WASHINGTON – With one year to go before the Nov. 2012 election, the key question for organized labor after this fall’s voting is: Can it build on the Ohio win?
If it can, and if it can keep the organization and enthusiasm going that brought labor a 61-39 percent landslide over GOP Gov. John Kasich’s scheme to destroy collective bargaining rights for all state and local government workers, then the outlook is good for labor’s political causes next year.
But the key word there is ‘if,’ and there’s another factor involved: Whether labor can successfully extend its impact, getting non-union voters – the overwhelming majority nationwide – energized to protect workers’ rights and the middle class.
AFL-CIO President Richard Trumka intends for the energy to continue. The Ohio vote “is neither a beginning nor an end, but a continuation” of a campaign “that will not end until America is once again a middle class country” he told a post-election press conference. Other unionists say the same thing.
Citing the old maxim that “a rising tide lifts all boats,” Cleveland resident Louise Forsman, a member of Working America, added: “A sinking tide – taking away collective bargaining – sinks all boats. And we don’t need any more holes in our boat.”

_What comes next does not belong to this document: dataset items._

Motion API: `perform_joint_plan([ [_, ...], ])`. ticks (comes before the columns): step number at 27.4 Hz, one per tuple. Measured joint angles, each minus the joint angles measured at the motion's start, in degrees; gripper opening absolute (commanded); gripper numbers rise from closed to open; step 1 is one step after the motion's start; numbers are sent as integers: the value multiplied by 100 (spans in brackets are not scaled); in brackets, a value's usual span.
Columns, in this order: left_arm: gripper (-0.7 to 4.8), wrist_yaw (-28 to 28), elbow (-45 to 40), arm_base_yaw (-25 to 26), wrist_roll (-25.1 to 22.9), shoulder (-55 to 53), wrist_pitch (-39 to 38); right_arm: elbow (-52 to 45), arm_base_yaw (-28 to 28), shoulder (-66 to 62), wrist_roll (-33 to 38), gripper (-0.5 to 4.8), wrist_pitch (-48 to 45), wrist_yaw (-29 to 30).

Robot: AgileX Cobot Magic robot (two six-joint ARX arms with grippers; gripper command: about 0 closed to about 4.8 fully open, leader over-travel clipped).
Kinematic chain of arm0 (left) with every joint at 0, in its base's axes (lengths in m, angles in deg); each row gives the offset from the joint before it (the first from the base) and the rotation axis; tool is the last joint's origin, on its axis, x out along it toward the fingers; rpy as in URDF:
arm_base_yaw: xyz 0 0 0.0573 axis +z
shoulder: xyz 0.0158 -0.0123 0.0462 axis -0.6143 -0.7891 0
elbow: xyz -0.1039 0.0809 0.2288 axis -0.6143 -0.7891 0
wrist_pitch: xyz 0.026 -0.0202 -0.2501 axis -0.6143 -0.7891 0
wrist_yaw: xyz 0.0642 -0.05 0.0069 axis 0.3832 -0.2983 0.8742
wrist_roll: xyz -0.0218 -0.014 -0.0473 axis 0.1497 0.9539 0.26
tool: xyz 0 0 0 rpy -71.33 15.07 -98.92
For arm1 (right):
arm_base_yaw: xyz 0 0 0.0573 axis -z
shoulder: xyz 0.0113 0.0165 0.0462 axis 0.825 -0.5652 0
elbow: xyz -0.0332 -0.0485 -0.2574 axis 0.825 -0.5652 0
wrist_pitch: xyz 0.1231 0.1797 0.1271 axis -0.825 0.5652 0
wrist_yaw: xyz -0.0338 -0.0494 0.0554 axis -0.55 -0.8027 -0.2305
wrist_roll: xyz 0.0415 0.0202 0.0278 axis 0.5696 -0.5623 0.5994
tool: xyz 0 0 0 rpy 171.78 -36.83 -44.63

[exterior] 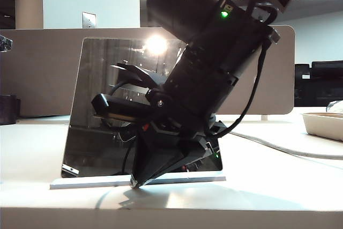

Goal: Push the base of the mirror on the table to move it forward for a short distance.

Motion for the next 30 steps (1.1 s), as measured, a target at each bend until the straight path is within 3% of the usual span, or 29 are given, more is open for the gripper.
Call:
perform_joint_plan([
  [15, -1, 0, 0, 2, 0, 0, 2, 98, 444, -264, -103, -5, -461, -63],
  [30, -1, 2, 0, 2, 0, 0, 0, 1510, 616, -1416, -155, -5, -496, -74],
])
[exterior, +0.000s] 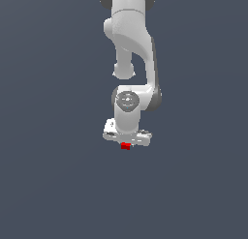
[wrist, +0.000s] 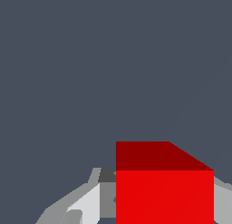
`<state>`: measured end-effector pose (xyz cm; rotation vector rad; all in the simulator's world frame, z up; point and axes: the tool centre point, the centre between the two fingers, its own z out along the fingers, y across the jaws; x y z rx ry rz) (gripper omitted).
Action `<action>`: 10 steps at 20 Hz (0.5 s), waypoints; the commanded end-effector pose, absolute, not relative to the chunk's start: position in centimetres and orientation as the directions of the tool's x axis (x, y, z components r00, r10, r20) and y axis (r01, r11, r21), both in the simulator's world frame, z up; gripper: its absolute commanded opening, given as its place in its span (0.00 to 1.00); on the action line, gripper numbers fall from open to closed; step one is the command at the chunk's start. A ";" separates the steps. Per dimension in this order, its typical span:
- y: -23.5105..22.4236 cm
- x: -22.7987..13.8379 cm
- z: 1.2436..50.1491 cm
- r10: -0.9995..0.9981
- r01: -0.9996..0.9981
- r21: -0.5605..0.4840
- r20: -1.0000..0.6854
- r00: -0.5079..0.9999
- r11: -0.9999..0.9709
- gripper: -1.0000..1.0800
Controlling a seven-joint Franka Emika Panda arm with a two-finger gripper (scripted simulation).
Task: Pick up the red cube and move it to a goal position.
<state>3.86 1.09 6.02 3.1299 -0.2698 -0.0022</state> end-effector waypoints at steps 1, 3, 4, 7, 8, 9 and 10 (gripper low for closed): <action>1.0 2.7 7.3 -0.171 -0.171 0.000 0.000 0.985 -0.985 0.00; 0.9 1.6 8.5 -0.171 -0.171 0.000 0.000 0.985 -0.985 0.00; 0.9 1.0 9.1 -0.171 -0.171 0.000 0.000 0.985 -0.985 0.00; 0.8 -0.7 10.9 -0.171 -0.171 0.000 0.000 0.985 -0.985 0.00; 0.8 -1.3 11.5 -0.172 -0.172 -0.001 0.000 0.985 -0.985 0.00; 0.8 -1.9 12.1 -0.172 -0.172 -0.001 0.000 0.985 -0.985 0.00; 0.7 -2.4 12.7 -0.172 -0.172 -0.001 0.000 0.985 -0.985 0.00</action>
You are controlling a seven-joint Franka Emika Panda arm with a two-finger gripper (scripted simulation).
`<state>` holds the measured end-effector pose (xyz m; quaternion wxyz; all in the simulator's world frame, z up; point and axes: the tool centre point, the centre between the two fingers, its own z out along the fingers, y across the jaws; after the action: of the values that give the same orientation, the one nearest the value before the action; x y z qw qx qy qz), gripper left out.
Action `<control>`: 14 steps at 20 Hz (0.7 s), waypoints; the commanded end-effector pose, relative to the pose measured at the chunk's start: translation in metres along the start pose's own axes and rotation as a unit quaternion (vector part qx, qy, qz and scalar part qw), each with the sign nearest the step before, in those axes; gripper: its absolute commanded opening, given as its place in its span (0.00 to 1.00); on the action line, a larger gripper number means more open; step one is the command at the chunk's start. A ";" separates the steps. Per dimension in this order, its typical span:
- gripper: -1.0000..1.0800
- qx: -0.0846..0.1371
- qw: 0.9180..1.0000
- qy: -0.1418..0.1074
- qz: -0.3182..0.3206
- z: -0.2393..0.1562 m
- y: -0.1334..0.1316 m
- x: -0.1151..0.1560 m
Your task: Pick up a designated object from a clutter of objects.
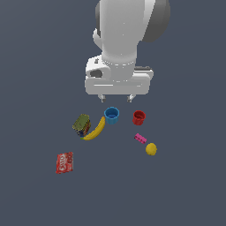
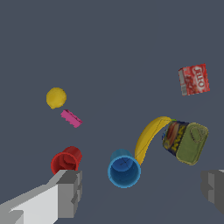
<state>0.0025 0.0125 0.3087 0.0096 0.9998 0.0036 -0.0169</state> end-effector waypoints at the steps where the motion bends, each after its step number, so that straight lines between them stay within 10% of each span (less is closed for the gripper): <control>1: 0.96 0.002 1.000 0.000 0.009 0.009 0.009 0.001; 14: 0.96 0.016 0.995 0.008 0.102 0.107 0.102 -0.002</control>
<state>0.0005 -0.0777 0.2177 -0.0040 0.9964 -0.0846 -0.0092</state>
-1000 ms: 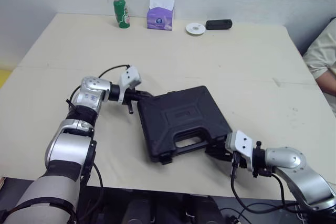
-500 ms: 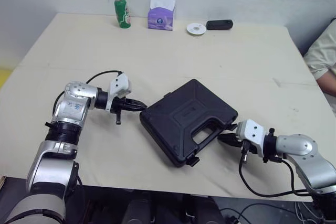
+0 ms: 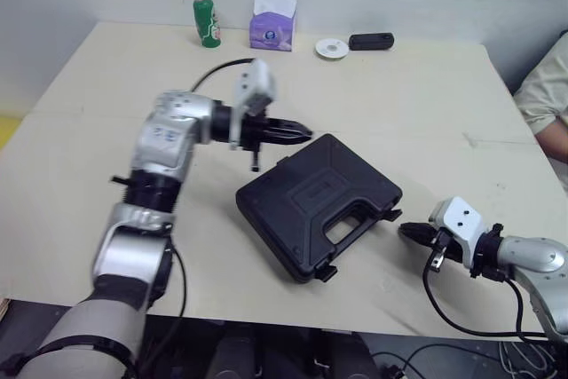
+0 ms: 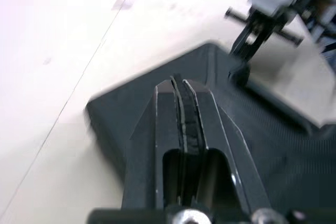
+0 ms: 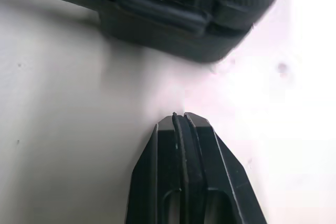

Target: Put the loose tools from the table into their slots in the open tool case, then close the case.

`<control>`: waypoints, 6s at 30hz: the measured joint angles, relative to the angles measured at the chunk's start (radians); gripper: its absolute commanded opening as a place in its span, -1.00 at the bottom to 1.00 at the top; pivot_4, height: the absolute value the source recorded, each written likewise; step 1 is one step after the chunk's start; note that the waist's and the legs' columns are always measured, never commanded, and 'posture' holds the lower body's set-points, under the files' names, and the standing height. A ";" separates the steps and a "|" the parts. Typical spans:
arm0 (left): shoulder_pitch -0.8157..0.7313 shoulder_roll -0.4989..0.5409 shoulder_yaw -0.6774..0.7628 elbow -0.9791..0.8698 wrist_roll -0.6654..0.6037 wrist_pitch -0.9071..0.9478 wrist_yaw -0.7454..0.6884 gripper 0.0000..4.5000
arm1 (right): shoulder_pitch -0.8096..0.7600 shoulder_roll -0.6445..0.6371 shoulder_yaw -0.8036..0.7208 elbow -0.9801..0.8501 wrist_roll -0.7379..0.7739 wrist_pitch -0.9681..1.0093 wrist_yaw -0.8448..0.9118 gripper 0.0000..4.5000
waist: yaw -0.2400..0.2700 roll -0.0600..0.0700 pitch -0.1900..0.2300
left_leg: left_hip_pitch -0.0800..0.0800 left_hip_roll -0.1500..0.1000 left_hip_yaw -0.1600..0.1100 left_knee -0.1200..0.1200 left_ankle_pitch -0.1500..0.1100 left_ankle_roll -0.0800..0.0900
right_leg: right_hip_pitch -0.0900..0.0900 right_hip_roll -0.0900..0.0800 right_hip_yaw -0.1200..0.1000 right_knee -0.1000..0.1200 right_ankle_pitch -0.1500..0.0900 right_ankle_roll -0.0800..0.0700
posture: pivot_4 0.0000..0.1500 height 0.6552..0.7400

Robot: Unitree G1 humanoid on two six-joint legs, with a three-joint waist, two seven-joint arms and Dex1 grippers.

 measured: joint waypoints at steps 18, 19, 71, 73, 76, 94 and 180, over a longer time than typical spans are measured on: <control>-0.161 -0.306 -0.185 0.541 0.250 -0.412 0.056 -0.98 | 0.059 0.093 -0.038 -0.204 0.075 0.145 -0.109 -1.00 | 0.001 0.000 0.000 | 0.000 0.001 0.001 -0.001 0.000 0.001 | -0.001 -0.003 0.001 -0.003 0.000 0.000 | 1.00 0.80; -0.161 -0.310 -0.191 0.543 0.258 -0.429 0.059 -0.98 | 0.066 0.093 -0.039 -0.209 0.075 0.148 -0.113 -1.00 | 0.001 0.000 0.000 | 0.000 0.001 0.000 -0.001 0.000 0.001 | -0.001 -0.003 0.000 -0.003 0.000 0.000 | 1.00 0.80; -0.143 -0.314 -0.288 0.534 0.409 -0.603 0.151 -0.98 | 0.026 0.048 -0.053 -0.243 0.085 0.179 -0.094 -1.00 | -0.002 -0.010 -0.035 | 0.004 0.003 -0.003 -0.001 -0.008 0.006 | 0.004 -0.005 -0.001 -0.012 0.000 -0.001 | 1.00 0.80; -0.143 -0.314 -0.288 0.534 0.409 -0.603 0.151 -0.98 | 0.015 0.057 -0.026 -0.228 0.082 0.174 -0.097 -1.00 | -0.002 -0.010 -0.035 | 0.004 0.003 -0.003 -0.001 -0.007 0.005 | 0.004 -0.005 -0.001 -0.012 0.000 -0.001 | 1.00 0.80; -0.142 -0.313 -0.288 0.534 0.409 -0.603 0.151 -0.98 | 0.004 0.061 -0.020 -0.223 0.082 0.173 -0.096 -1.00 | -0.003 -0.010 -0.035 | 0.004 0.003 -0.003 -0.001 -0.007 0.005 | 0.004 -0.005 -0.001 -0.012 0.000 -0.001 | 1.00 0.80; -0.135 -0.296 -0.288 0.533 0.417 -0.604 0.160 -0.98 | -0.075 0.107 0.049 -0.220 0.046 0.214 -0.113 -1.00 | -0.041 -0.011 -0.035 | 0.006 0.005 -0.003 -0.002 -0.008 0.006 | 0.004 -0.003 -0.001 -0.010 0.001 -0.003 | 1.00 0.80; 0.269 0.243 -0.420 -0.446 0.162 -0.375 -0.148 -0.98 | -0.102 0.106 0.318 -0.411 0.211 0.407 -0.035 -1.00 | -0.002 0.021 -0.038 | 0.016 0.005 -0.009 -0.005 -0.014 0.005 | 0.019 -0.002 -0.001 -0.023 0.002 -0.002 | 1.00 0.80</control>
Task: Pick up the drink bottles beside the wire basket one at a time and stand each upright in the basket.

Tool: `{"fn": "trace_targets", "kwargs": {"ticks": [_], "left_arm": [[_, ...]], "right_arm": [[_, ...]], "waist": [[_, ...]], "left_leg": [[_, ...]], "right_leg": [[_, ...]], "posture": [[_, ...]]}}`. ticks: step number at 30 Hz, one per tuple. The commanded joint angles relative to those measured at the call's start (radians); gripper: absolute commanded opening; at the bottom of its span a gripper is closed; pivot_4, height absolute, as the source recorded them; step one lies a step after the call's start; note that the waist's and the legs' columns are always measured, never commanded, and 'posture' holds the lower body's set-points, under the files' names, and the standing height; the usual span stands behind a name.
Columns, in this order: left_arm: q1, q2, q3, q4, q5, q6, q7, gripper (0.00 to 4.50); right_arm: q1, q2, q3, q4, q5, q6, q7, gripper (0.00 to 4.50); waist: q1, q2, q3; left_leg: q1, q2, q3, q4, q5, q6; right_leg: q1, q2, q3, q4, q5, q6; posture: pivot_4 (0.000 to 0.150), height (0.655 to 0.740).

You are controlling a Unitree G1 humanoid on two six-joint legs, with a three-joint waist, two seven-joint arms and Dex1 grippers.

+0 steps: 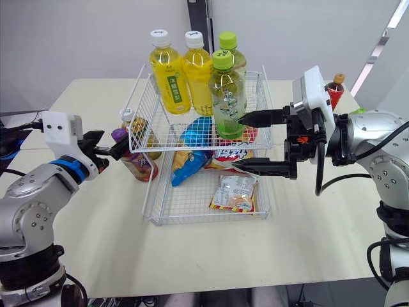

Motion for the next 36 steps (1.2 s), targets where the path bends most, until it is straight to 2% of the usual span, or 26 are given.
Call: {"fn": "trace_targets", "kwargs": {"ticks": [1, 2, 5, 13, 20, 24, 29, 33, 36], "left_arm": [[-0.032, 0.004, -0.026, 0.006, 0.016, -0.04, 0.009, 4.44], [-0.037, 0.003, -0.033, 0.012, 0.016, -0.045, 0.007, 4.44], [-0.055, 0.006, -0.049, 0.035, 0.022, -0.061, 0.005, 3.83], [-0.069, 0.01, -0.089, 0.101, 0.038, -0.075, -0.004, 1.42], [-0.043, 0.034, -0.058, 0.067, 0.015, -0.087, -0.039, 1.38], [-0.01, 0.096, 0.015, 0.004, -0.051, -0.073, -0.111, 1.38], [-0.037, 0.266, 0.152, -0.007, -0.201, 0.028, -0.237, 1.38], [-0.145, 0.49, 0.216, 0.139, -0.27, 0.056, -0.375, 1.38], [-0.312, 0.624, 0.167, 0.301, -0.3, 0.057, -0.448, 1.38]], "right_arm": [[-0.027, -0.005, -0.026, -0.022, 0.008, 0.004, -0.011, 4.5], [-0.028, -0.004, -0.026, -0.022, 0.008, 0.006, -0.012, 4.5], [-0.031, -0.004, -0.025, -0.02, 0.008, 0.01, -0.013, 4.5], [-0.031, -0.005, -0.027, -0.017, 0.007, 0.011, -0.013, 4.5], [-0.023, -0.017, -0.042, -0.023, 0.015, 0.015, -0.012, 4.5], [-0.018, -0.018, -0.049, -0.026, 0.019, 0.017, -0.014, 4.5], [-0.025, -0.02, -0.056, -0.024, 0.028, 0.029, -0.015, 4.5], [-0.039, -0.017, -0.059, -0.02, 0.038, 0.044, -0.023, 4.5], [-0.043, -0.017, -0.057, -0.016, 0.037, 0.046, -0.025, 4.5]], "waist": [[0.0, 0.0, 0.0], [0.0, 0.0, 0.0], [0.001, 0.0, 0.0], [0.0, 0.0, 0.0], [-0.001, 0.0, 0.0], [-0.005, 0.0, 0.0], [-0.004, 0.0, 0.0], [-0.004, 0.0, 0.001], [-0.003, 0.0, 0.001]], "left_leg": [[0.0, 0.0, 0.0, 0.0, 0.0, 0.0], [0.0, 0.0, 0.0, 0.0, 0.0, 0.0], [0.0, 0.0, 0.0, 0.0, 0.0, 0.0], [0.0, 0.0, 0.0, 0.0, 0.0, 0.0], [0.0, 0.0, 0.0, 0.0, 0.0, 0.0], [0.0, 0.0, 0.0, -0.001, 0.0, 0.0], [-0.001, 0.001, -0.001, -0.001, 0.0, 0.0], [-0.001, 0.001, -0.001, -0.001, 0.0, 0.0], [-0.001, 0.001, -0.001, -0.001, 0.0, 0.0]], "right_leg": [[0.0, 0.0, 0.0, 0.0, 0.0, 0.0], [0.0, 0.0, 0.0, 0.0, 0.0, 0.0], [0.0, 0.0, 0.0, 0.0, 0.0, 0.0], [0.0, 0.0, 0.0, 0.0, 0.0, 0.0], [0.0, 0.0, 0.0, 0.0, 0.0, 0.0], [0.0, 0.0, 0.0, -0.001, 0.0, 0.0], [-0.001, 0.001, -0.001, -0.001, 0.0, 0.0], [-0.001, 0.001, -0.001, -0.001, 0.0, 0.0], [-0.001, 0.001, -0.002, -0.002, 0.0, 0.0]], "posture": [[0.15, 0.74], [0.15, 0.74], [0.15, 0.74], [0.15, 0.74], [0.15, 0.74], [0.15, 0.74], [0.15, 0.74], [0.15, 0.74], [0.15, 0.74]]}}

And CWA Vice President Seth Rosen said labor is “building a broad movement to fight for good jobs and strong communities, over many election days, not just one.”
But to keep the energy, enthusiasm, and commitment going, unionists and their allies also need a cause. In Ohio, it was the defeat of Kasich’s law that killed collective bargaining. In Arizona, it was a recall election that ousted the GOP state senate president who shoved through that state’s notorious anti-Hispanic anti-immigrant law. He lost to a moderate Republican who supports immigrant workers’ rights.
In Wisconsin, the energy appeared earlier this year when the state AFL-CIO led a drive to recall six GOP state senators who provided key votes for GOP Gov. Scott Walker’s kill-collective-bargaining law. Workers needed three ousters and got two, leaving Walker with a one-vote majority. The next recall target? Walker.
The right-wing-business scheme to strip workers of their rights and destroy the middle class nationwide may provide the spark needed elsewhere, too.
That, however, remains to be seen.
“The 99 percent who didn’t get rich while the rich wrecked the economy have decided to stand up and demand their fair share,” Trumka said. “Working people will fight hard for the middle class and the AFL-CIO will stand there with them.” Voters overall will be motivated, Trumka contended, “because they’re still looking for someone to come in and do something for Main Street, not for Wall Street.”
To take advantage of the motivation, and to keep people energized, Trumka reiterated that labor is redoing its political operation into a year-round structure, emphasizing issues, followed by accountability. But he didn’t give details.
Jason Perlman, Ohio AFL-CIO Communications Director, called the Ohio defeat of Kasich’s law “a victory in a non-partisan sense” as voters concentrated “on creating jobs” and not on the GOP’s agenda of destroying workers’ rights.
But labor won’t be the only motivated voters out on the hustings; activists predicted women and Latinos would join them. But the radical Right, pushed by hate of President Obama – for his policies and his race – will be there, too.
Discussing the ouster of the powerful Arizona legislator, Service Employees Secretary-Treasurer Eliseo Medina – whose unionists ran phone banks and pounded pavements for the victor, as did the state AFL-CIO and the Communications Workers – said Latinos would be energized next year.
Once again, there’s a cause: Reaction against the anti-Hispanic immigrant bashing and veiled racism of the state and national GOP. Arizona’s ‘Exhibit A.’
“Latino voters cast ballots in large enough numbers to make the difference” in defeating the Arizona Senate President Russell Pearce in the recall, Medina said. “But what motivated them was not the party, but the issue” – Pearce’s authorship and outspoken advocacy of the anti-immigrant law, SB1070.
Medina predicted Latinos would keep their energy going next year, for the same reason. “Republicans who think they don’t need the votes of Latinos had better think again,” he said. Their votes, if energized and if turnout is massive, could swing Arizona, New Mexico, Florida, and possibly Texas and North Carolina, said another activist on that call, Frank Sherry of Voice for a Better America.
In Mississippi, another right-wing attack on rights galvanized women. The radical Right, led by extreme pro-lifers, pushed a state constitutional amendment to declare that life begins at fertilization. That would have outlawed not just abortion, but birth control and much else. With the Coalition of Labor Union Women helping women’s rights groups push back, Mississippi voters defeated the scheme.